AI is less likely to put an extra 0 on a dosage or mix up patients, but its output is only as good as the data it synthesises. If it makes a mistake, who is ultimately accountable? And if it does become the perfect mechanism for diagnosing and predicting outcomes, do patients always want to know? Ignorance may be a happier place for some.

For AI to grow into a healthy supportive tool, it is important to develop a culture of transparency, within and across disparate organisations and to learn together. Ultimately, it needs to add value to the patient experience and improve outcomes.

The group also discussed how healthcare is not just about what the doctor says; it is based on a two-way communication with the patient. The patient is the consistent factor as they are there 100% of the time, aware of how they are feeling and able to report changes for better or worse. This is why the 10-minute patient collaboration is a critical part of the treatment process, and one that should not be removed lightly.

In some areas, the patient may even know more than the doctor. Once you or a family member is diagnosed, you immediately head to the internet to learn about the illness, treatment and outcomes (like my family did when my dad was diagnosed with lung cancer.) You become aware of new treatments, drug availability and the wider healthcare ecosystem with the time to focus and connect the dots. 

In Conclusion

AI is here to stay. It can help clinicians be more efficient with their time and improve outcomes if it is used carefully, based on good data and synthesised on hardware with the right processing capacity. Transformation is always disruptive but long term, this could deliver better diagnosis, better and more tailored treatment plans plus give time back to clinicians to put back into patient care.

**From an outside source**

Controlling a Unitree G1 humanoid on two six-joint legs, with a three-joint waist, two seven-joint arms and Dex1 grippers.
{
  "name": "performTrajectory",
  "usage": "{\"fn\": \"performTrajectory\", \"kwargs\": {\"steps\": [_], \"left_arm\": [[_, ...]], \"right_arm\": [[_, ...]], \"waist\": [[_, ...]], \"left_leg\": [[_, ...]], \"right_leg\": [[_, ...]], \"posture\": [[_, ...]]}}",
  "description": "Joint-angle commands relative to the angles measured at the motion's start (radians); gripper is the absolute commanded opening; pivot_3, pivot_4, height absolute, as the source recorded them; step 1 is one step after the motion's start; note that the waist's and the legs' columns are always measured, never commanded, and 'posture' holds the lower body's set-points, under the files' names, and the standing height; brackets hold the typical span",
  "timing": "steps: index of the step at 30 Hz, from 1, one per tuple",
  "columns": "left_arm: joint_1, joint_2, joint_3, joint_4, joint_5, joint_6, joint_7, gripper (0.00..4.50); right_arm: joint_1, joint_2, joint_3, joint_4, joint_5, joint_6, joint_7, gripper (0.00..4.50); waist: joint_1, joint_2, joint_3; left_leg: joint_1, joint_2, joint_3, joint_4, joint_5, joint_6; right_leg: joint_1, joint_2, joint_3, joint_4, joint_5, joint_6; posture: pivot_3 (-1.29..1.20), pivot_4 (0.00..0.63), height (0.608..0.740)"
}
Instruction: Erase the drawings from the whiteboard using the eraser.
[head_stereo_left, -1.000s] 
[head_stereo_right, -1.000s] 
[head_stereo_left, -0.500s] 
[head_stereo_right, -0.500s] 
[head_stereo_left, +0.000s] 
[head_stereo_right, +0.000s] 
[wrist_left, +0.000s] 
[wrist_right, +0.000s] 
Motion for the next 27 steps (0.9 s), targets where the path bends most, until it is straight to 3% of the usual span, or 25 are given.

For AI to integrate effectively, it is important to have a governance framework in place with continuous monitoring and feedback to ensure patient safety. Staff must be trained and educated on its benefits and limits. Real world examples are already showing successful outcomes. But the fundamentals remain the same as those for patient care outside of the digital realm. Risk assessments and mitigation strategies must be undertaken for any patient safety-related decisions.

Investing in AI is not a gamble. AI-supported healthcare will be both slicker and smarter, and similar to how the internet changed industries, AI will be the next industrial revolution. The patient needs to be at the centre of everything, and AI must not interfere with this hierarchy. It is there to support –not replace – human engagement.